Stonewall : le mur de pierre. Une chanson de Mecano (« Une femme avec une femme », excusez
l'indigence de mes références) dit : « Avec mes pierres, elles construiraient leur forteresse ». J'ai construit les premiers contreforts de la mienne avec celles fournies par une
famille catholique pour qui les pédés sont des malades dangereux, des exilés volontaires qui peuvent crever.

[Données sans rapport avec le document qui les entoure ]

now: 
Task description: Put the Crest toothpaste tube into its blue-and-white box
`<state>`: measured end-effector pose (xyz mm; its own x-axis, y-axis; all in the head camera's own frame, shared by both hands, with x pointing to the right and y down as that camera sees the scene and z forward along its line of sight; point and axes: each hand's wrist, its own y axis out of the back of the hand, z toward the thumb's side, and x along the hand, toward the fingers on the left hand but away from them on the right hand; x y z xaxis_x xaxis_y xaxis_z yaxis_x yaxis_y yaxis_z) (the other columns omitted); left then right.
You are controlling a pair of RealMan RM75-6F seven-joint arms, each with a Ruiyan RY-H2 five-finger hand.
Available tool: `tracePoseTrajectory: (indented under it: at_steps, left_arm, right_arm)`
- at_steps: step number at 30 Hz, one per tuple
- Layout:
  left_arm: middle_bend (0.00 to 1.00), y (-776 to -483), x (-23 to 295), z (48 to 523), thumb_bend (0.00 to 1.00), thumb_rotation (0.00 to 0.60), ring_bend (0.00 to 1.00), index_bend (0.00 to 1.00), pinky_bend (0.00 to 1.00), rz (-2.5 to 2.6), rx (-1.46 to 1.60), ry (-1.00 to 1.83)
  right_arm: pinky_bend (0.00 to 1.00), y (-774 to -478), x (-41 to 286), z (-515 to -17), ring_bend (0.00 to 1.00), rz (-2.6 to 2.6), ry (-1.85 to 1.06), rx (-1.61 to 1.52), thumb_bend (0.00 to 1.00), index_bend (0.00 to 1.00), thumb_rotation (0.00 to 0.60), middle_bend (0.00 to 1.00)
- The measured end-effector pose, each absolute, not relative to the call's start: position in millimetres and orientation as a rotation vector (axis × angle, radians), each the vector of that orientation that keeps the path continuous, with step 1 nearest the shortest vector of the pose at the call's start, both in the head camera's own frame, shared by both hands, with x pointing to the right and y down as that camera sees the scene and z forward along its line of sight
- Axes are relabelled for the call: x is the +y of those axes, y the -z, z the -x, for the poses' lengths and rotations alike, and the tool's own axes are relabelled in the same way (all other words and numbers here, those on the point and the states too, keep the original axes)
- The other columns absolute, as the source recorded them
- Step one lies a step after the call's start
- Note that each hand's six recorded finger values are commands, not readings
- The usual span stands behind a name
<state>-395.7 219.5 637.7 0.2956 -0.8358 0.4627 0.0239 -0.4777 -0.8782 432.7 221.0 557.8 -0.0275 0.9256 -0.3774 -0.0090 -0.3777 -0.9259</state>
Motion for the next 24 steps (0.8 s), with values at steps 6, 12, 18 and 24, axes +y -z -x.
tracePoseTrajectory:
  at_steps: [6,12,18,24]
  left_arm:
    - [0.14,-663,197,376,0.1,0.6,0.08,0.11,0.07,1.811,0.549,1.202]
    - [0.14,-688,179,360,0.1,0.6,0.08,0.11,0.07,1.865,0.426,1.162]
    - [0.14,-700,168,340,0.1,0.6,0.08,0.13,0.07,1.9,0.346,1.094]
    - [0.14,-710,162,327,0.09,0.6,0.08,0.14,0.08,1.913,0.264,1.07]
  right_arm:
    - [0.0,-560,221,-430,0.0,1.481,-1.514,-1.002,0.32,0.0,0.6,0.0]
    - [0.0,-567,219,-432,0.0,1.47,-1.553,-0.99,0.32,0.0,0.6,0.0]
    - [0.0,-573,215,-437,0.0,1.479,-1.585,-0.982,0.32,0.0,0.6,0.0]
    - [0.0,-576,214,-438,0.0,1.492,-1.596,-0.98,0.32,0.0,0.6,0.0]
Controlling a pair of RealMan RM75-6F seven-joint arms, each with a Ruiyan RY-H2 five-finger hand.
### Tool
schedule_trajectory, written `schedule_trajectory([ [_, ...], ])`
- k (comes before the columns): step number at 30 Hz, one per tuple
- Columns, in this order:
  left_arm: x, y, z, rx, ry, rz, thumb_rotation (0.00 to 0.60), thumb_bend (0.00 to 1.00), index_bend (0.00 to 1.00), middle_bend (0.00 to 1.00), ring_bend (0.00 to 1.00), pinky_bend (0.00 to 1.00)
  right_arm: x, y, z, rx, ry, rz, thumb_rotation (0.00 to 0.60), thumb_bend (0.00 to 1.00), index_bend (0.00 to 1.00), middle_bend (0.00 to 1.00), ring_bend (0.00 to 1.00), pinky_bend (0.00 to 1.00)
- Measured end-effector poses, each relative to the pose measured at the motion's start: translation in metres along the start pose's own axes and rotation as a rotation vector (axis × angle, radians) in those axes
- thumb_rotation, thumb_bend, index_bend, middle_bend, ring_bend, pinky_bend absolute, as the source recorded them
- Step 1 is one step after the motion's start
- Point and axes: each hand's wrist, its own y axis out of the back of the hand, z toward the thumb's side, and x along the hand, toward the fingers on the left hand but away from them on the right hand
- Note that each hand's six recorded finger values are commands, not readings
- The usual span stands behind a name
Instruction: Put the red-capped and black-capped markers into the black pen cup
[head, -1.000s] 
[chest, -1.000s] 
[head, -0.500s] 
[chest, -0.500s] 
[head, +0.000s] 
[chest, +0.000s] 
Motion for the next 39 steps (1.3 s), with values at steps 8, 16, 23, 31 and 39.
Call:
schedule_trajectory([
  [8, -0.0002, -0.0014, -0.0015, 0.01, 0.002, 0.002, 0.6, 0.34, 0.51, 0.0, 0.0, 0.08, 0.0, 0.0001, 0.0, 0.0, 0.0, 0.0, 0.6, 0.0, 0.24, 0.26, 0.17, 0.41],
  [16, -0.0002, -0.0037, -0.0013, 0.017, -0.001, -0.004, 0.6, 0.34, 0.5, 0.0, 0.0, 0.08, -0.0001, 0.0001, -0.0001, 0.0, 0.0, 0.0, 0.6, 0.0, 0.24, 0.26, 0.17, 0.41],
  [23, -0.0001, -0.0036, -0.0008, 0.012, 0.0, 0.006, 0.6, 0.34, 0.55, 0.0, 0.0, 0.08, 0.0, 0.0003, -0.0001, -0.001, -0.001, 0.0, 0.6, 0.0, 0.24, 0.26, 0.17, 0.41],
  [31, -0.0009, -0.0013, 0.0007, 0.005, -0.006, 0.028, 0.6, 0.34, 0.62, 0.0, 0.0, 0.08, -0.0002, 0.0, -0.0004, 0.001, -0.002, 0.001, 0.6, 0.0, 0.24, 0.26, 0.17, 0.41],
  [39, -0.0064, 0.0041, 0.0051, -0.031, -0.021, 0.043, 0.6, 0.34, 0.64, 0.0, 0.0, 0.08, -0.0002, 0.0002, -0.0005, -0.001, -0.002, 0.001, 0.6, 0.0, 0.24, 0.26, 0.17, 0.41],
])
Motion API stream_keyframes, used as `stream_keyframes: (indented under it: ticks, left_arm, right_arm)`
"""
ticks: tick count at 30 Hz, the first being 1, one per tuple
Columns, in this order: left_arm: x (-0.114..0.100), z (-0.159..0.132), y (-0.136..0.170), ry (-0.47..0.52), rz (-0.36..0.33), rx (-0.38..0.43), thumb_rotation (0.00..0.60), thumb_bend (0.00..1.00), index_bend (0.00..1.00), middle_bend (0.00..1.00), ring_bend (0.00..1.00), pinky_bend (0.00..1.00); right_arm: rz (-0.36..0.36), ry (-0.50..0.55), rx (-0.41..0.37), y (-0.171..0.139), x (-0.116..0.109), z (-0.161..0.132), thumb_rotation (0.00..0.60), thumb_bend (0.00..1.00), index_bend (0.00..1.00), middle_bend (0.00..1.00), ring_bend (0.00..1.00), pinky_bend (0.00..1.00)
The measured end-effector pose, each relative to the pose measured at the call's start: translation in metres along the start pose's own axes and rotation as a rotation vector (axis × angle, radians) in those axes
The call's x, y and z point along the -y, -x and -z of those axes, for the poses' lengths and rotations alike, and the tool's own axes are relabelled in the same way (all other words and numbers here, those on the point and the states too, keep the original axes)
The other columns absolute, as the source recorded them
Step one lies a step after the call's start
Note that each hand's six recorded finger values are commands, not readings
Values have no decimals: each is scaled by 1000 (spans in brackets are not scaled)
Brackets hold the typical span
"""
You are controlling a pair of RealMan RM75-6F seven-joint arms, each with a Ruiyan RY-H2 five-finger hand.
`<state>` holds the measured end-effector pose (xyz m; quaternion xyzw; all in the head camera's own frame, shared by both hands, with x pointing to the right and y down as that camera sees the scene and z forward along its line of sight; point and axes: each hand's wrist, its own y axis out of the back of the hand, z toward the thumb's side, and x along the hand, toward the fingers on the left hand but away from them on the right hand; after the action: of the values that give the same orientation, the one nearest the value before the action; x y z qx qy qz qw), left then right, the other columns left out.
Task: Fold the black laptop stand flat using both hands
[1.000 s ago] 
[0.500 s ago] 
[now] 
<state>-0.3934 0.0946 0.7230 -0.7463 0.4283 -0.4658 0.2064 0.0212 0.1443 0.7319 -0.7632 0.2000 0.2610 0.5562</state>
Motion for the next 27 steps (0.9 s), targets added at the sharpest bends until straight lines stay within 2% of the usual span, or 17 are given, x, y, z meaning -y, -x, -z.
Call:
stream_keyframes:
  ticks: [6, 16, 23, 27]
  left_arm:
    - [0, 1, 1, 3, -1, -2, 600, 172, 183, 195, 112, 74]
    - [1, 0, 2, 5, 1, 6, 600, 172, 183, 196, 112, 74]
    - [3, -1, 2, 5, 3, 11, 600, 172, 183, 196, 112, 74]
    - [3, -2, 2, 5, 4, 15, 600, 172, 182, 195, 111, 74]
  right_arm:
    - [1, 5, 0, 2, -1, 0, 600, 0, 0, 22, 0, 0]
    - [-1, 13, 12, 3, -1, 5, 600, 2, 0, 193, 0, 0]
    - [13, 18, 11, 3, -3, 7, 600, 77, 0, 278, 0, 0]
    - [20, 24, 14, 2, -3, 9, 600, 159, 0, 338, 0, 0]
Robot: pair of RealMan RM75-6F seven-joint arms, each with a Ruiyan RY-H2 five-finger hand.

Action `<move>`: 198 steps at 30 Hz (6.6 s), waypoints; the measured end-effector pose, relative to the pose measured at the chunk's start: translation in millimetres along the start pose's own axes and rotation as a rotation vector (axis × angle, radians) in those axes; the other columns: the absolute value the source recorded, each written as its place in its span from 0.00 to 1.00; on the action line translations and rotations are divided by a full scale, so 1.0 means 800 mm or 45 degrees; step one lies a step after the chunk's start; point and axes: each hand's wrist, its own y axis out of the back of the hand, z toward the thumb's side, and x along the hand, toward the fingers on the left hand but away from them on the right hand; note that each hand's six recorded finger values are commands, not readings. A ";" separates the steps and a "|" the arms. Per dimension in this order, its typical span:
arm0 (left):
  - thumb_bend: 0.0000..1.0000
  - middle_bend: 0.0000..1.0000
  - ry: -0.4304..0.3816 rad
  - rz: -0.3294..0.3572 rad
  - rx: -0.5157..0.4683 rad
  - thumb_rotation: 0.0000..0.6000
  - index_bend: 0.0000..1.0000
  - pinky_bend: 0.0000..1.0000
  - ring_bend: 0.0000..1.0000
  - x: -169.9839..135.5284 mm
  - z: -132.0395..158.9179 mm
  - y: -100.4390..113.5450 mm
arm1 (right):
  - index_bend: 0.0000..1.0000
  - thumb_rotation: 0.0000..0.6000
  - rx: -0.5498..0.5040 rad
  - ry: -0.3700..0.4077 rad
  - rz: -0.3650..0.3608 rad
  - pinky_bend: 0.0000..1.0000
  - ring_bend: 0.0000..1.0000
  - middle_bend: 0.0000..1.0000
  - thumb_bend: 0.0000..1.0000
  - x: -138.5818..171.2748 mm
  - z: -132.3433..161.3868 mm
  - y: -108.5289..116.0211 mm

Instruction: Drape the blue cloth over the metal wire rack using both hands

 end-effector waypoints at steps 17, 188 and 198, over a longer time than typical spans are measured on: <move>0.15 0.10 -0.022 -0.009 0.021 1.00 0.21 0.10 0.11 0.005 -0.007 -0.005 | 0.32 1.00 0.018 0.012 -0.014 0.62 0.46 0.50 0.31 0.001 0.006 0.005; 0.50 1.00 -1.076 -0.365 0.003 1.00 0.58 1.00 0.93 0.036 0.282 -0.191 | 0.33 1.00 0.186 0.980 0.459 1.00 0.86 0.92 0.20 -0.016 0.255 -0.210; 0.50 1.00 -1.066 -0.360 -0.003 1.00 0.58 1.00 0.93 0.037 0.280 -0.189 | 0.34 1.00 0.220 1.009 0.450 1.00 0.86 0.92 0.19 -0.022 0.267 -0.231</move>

Mon mur de pierres s'est agrandi, renforcé et élargi aussi : il y avait de la place pour beaucoup d'amis et
de personnes ouvertes, intéressantes. Mais il était toujours là. Il a commencé à vaciller en 2004 et depuis il est en ruine : mon Stonewall est tombé. Je suis handicaPÉDÉbutant : une maladie
orpheline m'a rendu pendant deux années tétraplégique, incontinent, muet… J'ai survécu, accroché au seul espoir de recommencer ma route interrompue aux côtés de Bernard, qui ne m'a jamais lâché
la main. Pédés de service dans les hôpitaux et centres de rééducation, c'était un nouveau rôle dans un nouveau monde, celui que personne n'ose regarder. Plus facile à assumer au milieu de
fracassés de la vie qui ont compris que cela n'a pas vraiment d'importance… et que le pédé en question sait écouter sans juger, comprendre et être le confident de tonnes de détresses, sexuelles
et sentimentales. Et avec les gays ? Les amis, les copains de partouzes ou de virées ont montré qu'ils étaient de vrais amis. Je reste un invalide, une PMR, personne à mobilité réduite, j'ai
réappris à parler, à manger, à marchouiller avec d'affreuses orthèses, je continue à penser, à partager des idées. Je bande, je baise. Je ne suis plus coté sur le marché gay : handigay c'est un
créneau infime, minorité dans la minorité. Aucun lieu de rencontre n'est prévu, les bars et les sex-clubs, les dunes et les fourrés sont inaccessibles à cause du mur de pierres que je trimballe
avec moi. Il est aussi et surtout dans le regard des autres : quand on regardait mon mec poussant mon fauteuil avec un air attendri, j'aimais bien dynamiter cette insupportable pitié :
« Il me pousse, vous trouvez ça mignon… Vous savez, il peut bien faire ça, depuis vingt ans qu'il me tire ! ». Eh oui, les personnes en fauteuil (souvent impuissants et incontinents),
les sourds, les aveugles, les muets ont aussi une sexualité, une orientation sexuelle. La Suisse ouvre la première session de formation d'assistants sexuels, en France, on s'en… branle, quand on
peut le faire.
Pour assumer ma différence, après avoir passé des mois à me demander « Pourquoi moi ? » c'est le
silence à la bonne question, « Pourquoi PAS moi ? », qui m'avait permis de m'accepter tel quel. Avec une saloperie qui touche une personne sur un million, j'ai posé, dans le même ordre
les deux questions : le résultat est moins évident.
Je ne suis pas aigri, juste un peu amer, j'écris sur http://www.handigay.com/ et http://www.handilove.com/. Ici je m'évade dans une Bibliothèque rose à laquelle je rêvais dans
mon lit d'hôpital à air pulsé. Une référence romanesque ? Une seule : L'Or d'Alexandre d'Olivier Delorme, chez H&O, bien sûr...
Je voulais juste réagir, sans trop réfléchir, au sujet du mois, sans trop parler de moi, pour attirer
l'attention sur des « invisibles » retranchés derrière un mur de pierres qu'ils ne pourront attaquer seuls. Quand vous croisez un mec ou une fille en fauteuil, vous êtes face à une
personne : même si sa nuque et son esprit en ont marre de lever la tête vers vous, un vrai regard peut illuminer une journée, une conversation « à hauteur égale » (il suffit de
s'accroupir) est un bon moment. Pas de pitié, juste du partage : il y a des murs faciles à abattre.